*Input data:*
★ ★ ★ ★
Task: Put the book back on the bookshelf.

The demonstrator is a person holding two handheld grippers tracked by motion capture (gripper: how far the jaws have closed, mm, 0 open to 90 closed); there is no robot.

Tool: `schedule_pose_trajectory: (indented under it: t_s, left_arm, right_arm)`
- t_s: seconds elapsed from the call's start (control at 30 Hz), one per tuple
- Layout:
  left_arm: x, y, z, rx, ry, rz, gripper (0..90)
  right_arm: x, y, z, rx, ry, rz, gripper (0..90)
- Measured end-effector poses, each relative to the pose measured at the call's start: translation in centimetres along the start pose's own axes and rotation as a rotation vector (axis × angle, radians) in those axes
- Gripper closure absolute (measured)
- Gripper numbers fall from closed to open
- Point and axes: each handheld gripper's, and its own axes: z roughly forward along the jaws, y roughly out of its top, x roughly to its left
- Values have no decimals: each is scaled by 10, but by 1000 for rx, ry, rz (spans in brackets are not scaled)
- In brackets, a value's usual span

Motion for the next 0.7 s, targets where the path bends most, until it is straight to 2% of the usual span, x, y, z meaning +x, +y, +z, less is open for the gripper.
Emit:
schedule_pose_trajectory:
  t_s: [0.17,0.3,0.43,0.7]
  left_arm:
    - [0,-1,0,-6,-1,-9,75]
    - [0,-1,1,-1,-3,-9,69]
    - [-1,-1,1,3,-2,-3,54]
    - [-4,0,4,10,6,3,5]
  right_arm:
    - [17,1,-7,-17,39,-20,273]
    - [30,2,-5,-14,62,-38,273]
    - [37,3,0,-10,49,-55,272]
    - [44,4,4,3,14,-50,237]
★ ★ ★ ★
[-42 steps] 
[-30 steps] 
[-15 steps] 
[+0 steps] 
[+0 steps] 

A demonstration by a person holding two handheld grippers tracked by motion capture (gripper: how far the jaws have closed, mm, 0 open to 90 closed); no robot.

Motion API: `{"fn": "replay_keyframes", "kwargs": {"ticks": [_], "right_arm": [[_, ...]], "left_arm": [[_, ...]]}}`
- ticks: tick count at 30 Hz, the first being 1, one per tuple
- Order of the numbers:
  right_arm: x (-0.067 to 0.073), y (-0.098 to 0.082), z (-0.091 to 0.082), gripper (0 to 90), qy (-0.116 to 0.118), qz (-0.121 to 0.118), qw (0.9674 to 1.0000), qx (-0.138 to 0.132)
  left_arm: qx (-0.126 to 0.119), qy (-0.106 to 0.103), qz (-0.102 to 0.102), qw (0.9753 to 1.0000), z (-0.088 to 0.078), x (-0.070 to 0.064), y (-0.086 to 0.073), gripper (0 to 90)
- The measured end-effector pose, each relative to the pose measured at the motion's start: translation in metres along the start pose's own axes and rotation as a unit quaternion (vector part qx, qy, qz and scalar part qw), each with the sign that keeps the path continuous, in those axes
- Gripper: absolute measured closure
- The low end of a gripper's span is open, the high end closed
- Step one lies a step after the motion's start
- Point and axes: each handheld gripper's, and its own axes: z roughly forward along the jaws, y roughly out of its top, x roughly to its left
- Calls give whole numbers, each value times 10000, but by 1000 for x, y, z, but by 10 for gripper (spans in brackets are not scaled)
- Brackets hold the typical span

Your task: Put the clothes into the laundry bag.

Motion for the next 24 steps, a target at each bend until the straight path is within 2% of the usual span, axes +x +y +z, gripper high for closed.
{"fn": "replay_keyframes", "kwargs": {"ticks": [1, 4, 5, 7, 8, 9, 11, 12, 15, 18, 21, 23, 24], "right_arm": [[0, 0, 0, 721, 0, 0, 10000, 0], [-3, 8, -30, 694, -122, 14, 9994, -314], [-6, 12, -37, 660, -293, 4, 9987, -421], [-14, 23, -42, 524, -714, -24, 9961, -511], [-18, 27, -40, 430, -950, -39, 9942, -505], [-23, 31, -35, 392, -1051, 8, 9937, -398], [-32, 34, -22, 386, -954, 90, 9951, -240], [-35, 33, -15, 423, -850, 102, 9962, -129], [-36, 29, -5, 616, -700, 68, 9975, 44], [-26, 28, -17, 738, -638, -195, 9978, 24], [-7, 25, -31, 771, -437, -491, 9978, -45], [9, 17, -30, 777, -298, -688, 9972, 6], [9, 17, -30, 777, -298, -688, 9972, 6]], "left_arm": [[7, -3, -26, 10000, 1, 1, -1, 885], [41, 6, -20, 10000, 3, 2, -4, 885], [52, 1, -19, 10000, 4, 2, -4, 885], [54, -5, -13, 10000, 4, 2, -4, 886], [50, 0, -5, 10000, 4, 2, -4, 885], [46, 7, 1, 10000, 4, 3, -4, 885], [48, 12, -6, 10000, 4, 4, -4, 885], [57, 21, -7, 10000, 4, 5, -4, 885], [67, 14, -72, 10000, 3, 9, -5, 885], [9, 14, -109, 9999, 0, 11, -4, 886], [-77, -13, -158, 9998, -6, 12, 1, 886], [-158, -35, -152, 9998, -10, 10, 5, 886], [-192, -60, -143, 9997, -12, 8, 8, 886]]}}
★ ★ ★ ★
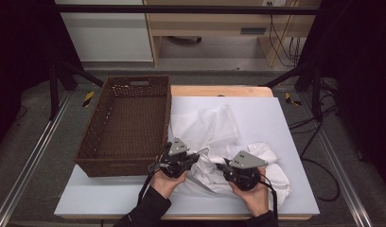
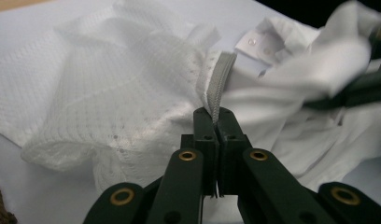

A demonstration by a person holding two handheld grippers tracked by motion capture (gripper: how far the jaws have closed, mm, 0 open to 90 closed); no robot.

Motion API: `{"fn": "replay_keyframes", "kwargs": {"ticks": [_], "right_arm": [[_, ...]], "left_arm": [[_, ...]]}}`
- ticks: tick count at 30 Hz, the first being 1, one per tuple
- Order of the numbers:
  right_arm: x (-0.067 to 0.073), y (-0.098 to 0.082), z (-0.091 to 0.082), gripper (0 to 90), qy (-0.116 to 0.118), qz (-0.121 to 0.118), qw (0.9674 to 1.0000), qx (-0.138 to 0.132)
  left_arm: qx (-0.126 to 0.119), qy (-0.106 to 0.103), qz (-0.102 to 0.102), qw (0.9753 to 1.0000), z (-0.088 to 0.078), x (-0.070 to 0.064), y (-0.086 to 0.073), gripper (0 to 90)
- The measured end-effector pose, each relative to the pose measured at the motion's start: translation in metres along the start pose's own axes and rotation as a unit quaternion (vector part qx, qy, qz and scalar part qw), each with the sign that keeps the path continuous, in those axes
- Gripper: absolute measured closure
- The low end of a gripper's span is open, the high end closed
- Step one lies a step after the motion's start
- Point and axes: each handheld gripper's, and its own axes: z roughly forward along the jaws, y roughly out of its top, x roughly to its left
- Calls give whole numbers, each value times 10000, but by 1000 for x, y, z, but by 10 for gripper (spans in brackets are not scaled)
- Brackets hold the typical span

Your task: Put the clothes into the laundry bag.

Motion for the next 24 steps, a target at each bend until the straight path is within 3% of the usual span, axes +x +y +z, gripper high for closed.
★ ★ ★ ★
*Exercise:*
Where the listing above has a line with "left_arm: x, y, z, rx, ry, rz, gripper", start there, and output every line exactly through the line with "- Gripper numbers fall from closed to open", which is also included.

*Solution to this problem:*
  left_arm: x, y, z, rx, ry, rz, gripper (0..90)
  right_arm: x, y, z, rx, ry, rz, gripper (0..90)
- Measured end-effector poses, each relative to the pose measured at the call's start: translation in centimetres along the start pose's own axes and rotation as a rotation vector (axis × angle, radians) in those axes
- Gripper closure absolute (measured)
- Gripper numbers fall from closed to open

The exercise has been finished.